Before I am accused of being an elitist, I should note the average American is not alone in suffering through ignorance. In June 2009, I had the opportunity to teach a seminar on China's future for students enrolled in a master's degree program at the National Defense Intelligence College. The 15 individuals in the seminar came from a wide swath of U.S. government agencies and were typically well on their way to a successful career in Washington. What they all surprisingly lacked was something more than a cursory understanding of China. Over the course of two weeks, I heard arguments ranging from "China doesn't matter," to "Beijing is Washington's coercive competitor in waiting." In short, it appears as though even well-educated Americans have ignored developments in China for the last 10 years.
This is a shame, as there is now very real debate over how the West--and China--should evaluate Beijing's rise to global prominence. Is China the next great threat to the West? Or is Beijing a responsible international actor who should be invited to join the Group of 8? Is the China model a viable alternative to liberal democracy? Or is the China model simply an ongoing experiment that facilitates the survival of an authoritarian regime? I would argue that Beijing certainly wants to be perceived as a responsible international actor--albeit one with national interests she is willing to defend, diplomatically, economically, and militarily. This does not mean China intends to go toe-to-toe with the United States. Rather, Washington can expect cooperation when it is in Beijing's interest to work with us. And, Washington can expect belligerence when Beijing believes China's national security, however defined, is endangered.
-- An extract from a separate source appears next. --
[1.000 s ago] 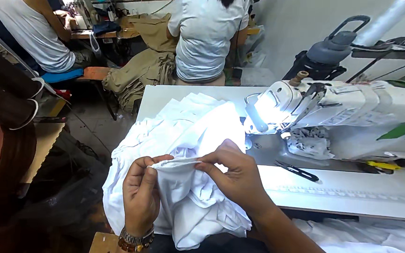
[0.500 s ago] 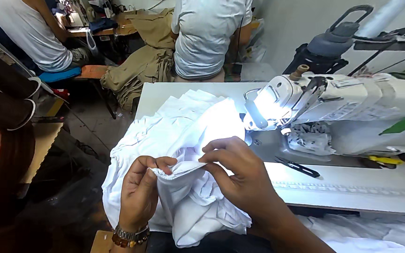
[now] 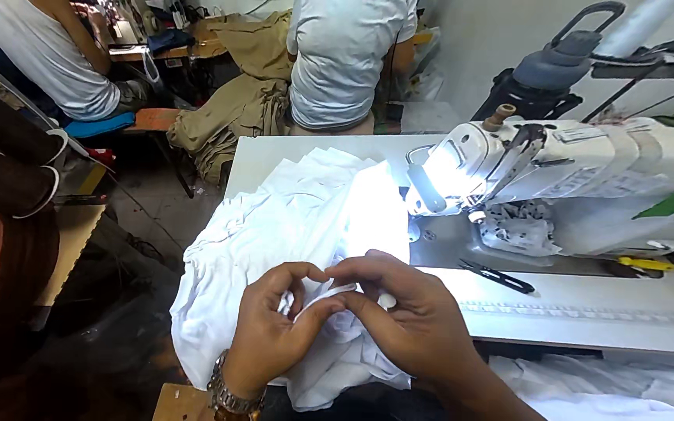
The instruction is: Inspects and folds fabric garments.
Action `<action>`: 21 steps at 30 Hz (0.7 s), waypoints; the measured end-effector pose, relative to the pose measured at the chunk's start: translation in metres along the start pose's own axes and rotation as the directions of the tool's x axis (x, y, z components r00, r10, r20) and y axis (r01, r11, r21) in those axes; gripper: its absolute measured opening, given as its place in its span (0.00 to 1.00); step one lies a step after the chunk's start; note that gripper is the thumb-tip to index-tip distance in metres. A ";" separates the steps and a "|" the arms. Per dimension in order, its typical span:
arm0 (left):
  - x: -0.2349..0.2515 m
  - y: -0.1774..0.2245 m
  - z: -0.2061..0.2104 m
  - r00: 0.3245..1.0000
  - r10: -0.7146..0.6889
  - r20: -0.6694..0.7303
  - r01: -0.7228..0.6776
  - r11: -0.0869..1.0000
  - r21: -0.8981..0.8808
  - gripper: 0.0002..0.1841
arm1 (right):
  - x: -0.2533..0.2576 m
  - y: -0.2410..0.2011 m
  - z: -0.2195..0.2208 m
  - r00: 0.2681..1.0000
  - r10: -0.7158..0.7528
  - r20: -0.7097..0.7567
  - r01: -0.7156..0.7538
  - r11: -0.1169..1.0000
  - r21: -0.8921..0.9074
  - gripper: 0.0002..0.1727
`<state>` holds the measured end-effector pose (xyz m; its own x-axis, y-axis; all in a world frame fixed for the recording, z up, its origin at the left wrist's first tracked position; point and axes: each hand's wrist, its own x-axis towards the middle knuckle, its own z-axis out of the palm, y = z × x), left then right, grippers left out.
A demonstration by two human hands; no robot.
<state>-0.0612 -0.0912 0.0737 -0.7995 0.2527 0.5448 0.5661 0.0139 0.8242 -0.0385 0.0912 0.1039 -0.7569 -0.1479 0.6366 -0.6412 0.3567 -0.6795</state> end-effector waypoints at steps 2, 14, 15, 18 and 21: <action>0.002 0.000 -0.005 0.997 -0.032 0.066 0.030 0.999 0.033 0.08 | -0.002 0.001 0.000 1.000 -0.025 0.004 0.025 0.999 -0.031 0.08; -0.015 -0.026 0.025 0.941 -0.302 -0.152 0.277 0.946 -0.166 0.08 | -0.010 0.029 -0.019 0.847 0.521 0.103 -0.518 0.854 -0.057 0.17; -0.017 -0.027 0.028 0.941 -0.297 -0.162 0.269 0.947 -0.173 0.08 | -0.010 0.028 -0.018 0.836 0.535 0.126 -0.531 0.845 -0.066 0.16; -0.019 -0.025 0.036 0.943 -0.280 -0.178 0.248 0.952 -0.180 0.07 | -0.010 0.026 -0.015 0.854 0.499 0.146 -0.495 0.866 -0.065 0.10; -0.019 -0.027 0.038 0.951 -0.248 -0.183 0.211 0.957 -0.201 0.05 | -0.012 0.027 -0.014 0.913 0.384 0.140 -0.380 0.923 -0.056 0.12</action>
<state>-0.0534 -0.0601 0.0354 -0.9377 0.0602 0.3422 0.3328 -0.1277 0.9343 -0.0451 0.1161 0.0831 -0.9547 -0.1276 0.2689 -0.2975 0.4376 -0.8485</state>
In short, the Middle Kingdom of 2020 or 2050 will neither be imperial nor exclusionist. The Chinese harbor no colonial aspirations and see little benefit in refusing to establish relations with states that adhere to a different ideological perspective. This open mind--even if driven by little more than business concerns--suggests the Middle Kingdom is not intent on driving the United States out of Asia or in changing our form of governance. Stated more bluntly, the Middle Kingdom of 2020 will not be a revival of the former Soviet Union. Beijing is not seeking a renewal of the Cold War.
So I see little reason to fear China or the Chinese. I am, however, more worried about how the perceptions of average Americans will shape our foreign policy. As with health care reform, I suspect Washington's relationship with Beijing will careen down a path that serves to highlight political friction rather than serving to foster a greater social good. A fate that suggests ignorance--on any front--is anything but bliss. It is, however, a recipe for poor governance...particularly when our leaders feel compelled to pander to a constituency that finds slogans and ideology more appealing than old-fashioned learning.